◆ **Problem to solve**:
Images are not wanted; transcribe the rest of the listing exactly.

[Data extract — start]

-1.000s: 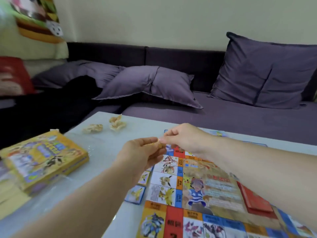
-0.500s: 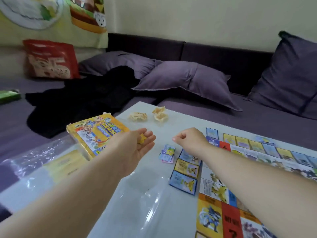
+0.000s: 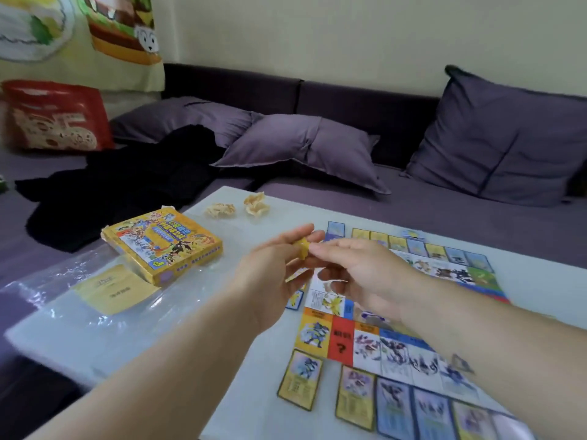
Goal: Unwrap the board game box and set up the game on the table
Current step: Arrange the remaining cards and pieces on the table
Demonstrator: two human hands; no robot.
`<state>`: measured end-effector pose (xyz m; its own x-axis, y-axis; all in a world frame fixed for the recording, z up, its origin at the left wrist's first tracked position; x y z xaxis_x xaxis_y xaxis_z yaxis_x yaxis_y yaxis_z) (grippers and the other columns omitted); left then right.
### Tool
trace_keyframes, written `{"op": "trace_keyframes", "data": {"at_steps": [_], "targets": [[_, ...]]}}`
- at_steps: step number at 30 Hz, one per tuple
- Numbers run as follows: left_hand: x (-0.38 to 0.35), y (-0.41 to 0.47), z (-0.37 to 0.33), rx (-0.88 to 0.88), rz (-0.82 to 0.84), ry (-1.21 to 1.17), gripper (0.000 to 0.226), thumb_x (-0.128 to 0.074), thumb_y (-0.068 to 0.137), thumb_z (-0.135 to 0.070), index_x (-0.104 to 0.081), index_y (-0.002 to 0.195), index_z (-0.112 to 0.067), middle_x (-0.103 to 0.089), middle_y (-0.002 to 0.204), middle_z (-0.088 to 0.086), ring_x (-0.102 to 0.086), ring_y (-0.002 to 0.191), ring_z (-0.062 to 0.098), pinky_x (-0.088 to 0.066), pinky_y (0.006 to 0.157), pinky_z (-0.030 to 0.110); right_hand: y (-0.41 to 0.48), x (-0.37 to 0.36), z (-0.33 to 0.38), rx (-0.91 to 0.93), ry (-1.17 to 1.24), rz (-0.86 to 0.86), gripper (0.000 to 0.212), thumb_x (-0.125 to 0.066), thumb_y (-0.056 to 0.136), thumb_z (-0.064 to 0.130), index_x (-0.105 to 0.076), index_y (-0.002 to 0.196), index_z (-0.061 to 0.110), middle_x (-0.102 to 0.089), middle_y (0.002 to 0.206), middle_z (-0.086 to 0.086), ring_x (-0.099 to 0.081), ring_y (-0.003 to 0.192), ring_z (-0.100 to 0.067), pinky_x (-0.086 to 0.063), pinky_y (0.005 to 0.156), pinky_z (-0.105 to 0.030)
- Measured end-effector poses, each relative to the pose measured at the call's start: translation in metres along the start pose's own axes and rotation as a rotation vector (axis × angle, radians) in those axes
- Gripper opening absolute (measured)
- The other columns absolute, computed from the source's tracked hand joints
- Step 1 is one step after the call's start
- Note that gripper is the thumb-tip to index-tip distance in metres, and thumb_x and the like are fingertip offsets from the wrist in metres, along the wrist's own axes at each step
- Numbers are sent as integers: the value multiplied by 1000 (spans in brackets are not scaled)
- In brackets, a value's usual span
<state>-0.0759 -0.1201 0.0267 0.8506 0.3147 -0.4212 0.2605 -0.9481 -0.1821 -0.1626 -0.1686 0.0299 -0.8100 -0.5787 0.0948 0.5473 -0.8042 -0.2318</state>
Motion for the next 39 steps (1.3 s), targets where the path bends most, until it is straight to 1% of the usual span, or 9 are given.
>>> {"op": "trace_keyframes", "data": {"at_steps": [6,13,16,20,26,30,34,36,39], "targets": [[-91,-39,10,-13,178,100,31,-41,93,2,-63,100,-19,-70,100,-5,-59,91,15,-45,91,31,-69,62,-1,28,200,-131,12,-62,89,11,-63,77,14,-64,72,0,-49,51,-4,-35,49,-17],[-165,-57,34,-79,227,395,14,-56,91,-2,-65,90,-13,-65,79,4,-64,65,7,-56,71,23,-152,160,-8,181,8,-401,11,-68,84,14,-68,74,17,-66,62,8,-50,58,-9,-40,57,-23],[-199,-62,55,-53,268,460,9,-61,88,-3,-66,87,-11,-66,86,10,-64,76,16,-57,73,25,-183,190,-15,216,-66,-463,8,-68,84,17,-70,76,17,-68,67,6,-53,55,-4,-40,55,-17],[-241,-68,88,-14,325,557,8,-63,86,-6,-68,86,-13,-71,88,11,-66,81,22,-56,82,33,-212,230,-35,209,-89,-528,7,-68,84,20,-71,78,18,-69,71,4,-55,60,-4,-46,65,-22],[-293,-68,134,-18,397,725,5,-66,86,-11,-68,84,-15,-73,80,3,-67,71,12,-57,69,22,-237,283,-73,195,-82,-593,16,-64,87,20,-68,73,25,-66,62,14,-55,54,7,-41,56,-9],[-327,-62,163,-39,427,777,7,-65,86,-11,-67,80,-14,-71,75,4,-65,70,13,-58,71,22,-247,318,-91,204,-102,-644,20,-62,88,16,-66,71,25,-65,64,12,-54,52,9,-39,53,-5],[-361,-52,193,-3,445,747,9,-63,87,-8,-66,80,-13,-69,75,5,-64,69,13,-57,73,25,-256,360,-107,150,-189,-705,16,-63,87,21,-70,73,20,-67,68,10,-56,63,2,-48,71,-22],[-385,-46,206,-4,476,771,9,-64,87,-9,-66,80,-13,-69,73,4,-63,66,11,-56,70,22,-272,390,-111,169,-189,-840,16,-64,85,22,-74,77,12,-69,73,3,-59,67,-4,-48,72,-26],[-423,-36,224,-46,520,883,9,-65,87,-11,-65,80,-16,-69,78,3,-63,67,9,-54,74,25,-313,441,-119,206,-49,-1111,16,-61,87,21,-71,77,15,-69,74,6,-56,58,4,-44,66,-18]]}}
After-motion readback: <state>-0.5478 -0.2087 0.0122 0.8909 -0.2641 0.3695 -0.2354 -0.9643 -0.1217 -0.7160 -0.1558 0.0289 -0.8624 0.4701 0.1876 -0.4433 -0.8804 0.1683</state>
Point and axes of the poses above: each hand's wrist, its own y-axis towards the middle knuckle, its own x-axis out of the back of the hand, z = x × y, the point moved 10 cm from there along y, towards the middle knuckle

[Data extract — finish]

◆ **Exercise answer**:
-1.000s: 
-0.500s: 
+0.000s: 
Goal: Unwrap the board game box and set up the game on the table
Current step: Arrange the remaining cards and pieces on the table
Demonstrator: two human hands; no robot.
`<state>`: measured end-effector pose (xyz m; its own x-axis, y-axis; all in a world frame fixed for the recording, z up, its origin at the left wrist's first tracked position; x y z xaxis_x xaxis_y xaxis_z yaxis_x yaxis_y yaxis_z) (grippers and the other columns omitted); left then right.
### Tool
trace_keyframes, written `{"op": "trace_keyframes", "data": {"at_steps": [_], "targets": [[_, ...]]}}`
- at_steps: step number at 30 Hz, one per tuple
- Numbers run as follows: left_hand: x (-0.38 to 0.35), y (-0.41 to 0.47), z (-0.37 to 0.33), rx (-0.88 to 0.88), rz (-0.82 to 0.84), ry (-1.21 to 1.17), gripper (0.000 to 0.226), thumb_x (-0.128 to 0.074), thumb_y (-0.068 to 0.137), thumb_z (-0.135 to 0.070), index_x (-0.104 to 0.081), index_y (-0.002 to 0.195), index_z (-0.112 to 0.067), middle_x (-0.103 to 0.089), middle_y (-0.002 to 0.204), middle_z (-0.088 to 0.086), ring_x (-0.102 to 0.086), ring_y (-0.002 to 0.191), ring_z (-0.062 to 0.098), pinky_x (-0.088 to 0.066), pinky_y (0.006 to 0.157), pinky_z (-0.030 to 0.110); right_hand: y (-0.41 to 0.48), x (-0.37 to 0.36), z (-0.33 to 0.38), rx (-0.91 to 0.93), ry (-1.17 to 1.24), rz (-0.86 to 0.86), gripper (0.000 to 0.212), thumb_x (-0.125 to 0.066), thumb_y (-0.056 to 0.136), thumb_z (-0.064 to 0.130), index_x (-0.105 to 0.076), index_y (-0.002 to 0.196), index_z (-0.061 to 0.110), middle_x (-0.102 to 0.089), middle_y (0.002 to 0.206), middle_z (-0.086 to 0.086), ring_x (-0.099 to 0.081), ring_y (-0.003 to 0.192), ring_z (-0.100 to 0.067), pinky_x (-0.086 to 0.063), pinky_y (0.005 to 0.156), pinky_z (-0.105 to 0.030)
- Measured end-effector poses, each relative to the pose measured at the call's start: translation in metres along the start pose's own axes and rotation as a rotation vector (axis × angle, radians) in those axes
- Gripper opening absolute (measured)
- The other columns absolute, computed from the source's tracked hand joints
- Step 1 is one step after the call's start
- Note that gripper is the thumb-tip to index-tip distance in metres, and thumb_x and the like are fingertip offsets from the wrist in metres, along the wrist's own axes at each step
- Numbers are sent as integers: the value multiplied by 1000 (spans in brackets are not scaled)
- In brackets, a value's usual span
<state>-0.0759 -0.1201 0.0267 0.8506 0.3147 -0.4212 0.2605 -0.9481 -0.1821 -0.1626 -0.1686 0.0299 -0.8100 -0.5787 0.0948 0.5473 -0.8042 -0.2318</state>
Motion for the next 39 steps (1.3 s), targets where the path bends most, until it is straight to 1% of the usual span, or 9 are given.
>>> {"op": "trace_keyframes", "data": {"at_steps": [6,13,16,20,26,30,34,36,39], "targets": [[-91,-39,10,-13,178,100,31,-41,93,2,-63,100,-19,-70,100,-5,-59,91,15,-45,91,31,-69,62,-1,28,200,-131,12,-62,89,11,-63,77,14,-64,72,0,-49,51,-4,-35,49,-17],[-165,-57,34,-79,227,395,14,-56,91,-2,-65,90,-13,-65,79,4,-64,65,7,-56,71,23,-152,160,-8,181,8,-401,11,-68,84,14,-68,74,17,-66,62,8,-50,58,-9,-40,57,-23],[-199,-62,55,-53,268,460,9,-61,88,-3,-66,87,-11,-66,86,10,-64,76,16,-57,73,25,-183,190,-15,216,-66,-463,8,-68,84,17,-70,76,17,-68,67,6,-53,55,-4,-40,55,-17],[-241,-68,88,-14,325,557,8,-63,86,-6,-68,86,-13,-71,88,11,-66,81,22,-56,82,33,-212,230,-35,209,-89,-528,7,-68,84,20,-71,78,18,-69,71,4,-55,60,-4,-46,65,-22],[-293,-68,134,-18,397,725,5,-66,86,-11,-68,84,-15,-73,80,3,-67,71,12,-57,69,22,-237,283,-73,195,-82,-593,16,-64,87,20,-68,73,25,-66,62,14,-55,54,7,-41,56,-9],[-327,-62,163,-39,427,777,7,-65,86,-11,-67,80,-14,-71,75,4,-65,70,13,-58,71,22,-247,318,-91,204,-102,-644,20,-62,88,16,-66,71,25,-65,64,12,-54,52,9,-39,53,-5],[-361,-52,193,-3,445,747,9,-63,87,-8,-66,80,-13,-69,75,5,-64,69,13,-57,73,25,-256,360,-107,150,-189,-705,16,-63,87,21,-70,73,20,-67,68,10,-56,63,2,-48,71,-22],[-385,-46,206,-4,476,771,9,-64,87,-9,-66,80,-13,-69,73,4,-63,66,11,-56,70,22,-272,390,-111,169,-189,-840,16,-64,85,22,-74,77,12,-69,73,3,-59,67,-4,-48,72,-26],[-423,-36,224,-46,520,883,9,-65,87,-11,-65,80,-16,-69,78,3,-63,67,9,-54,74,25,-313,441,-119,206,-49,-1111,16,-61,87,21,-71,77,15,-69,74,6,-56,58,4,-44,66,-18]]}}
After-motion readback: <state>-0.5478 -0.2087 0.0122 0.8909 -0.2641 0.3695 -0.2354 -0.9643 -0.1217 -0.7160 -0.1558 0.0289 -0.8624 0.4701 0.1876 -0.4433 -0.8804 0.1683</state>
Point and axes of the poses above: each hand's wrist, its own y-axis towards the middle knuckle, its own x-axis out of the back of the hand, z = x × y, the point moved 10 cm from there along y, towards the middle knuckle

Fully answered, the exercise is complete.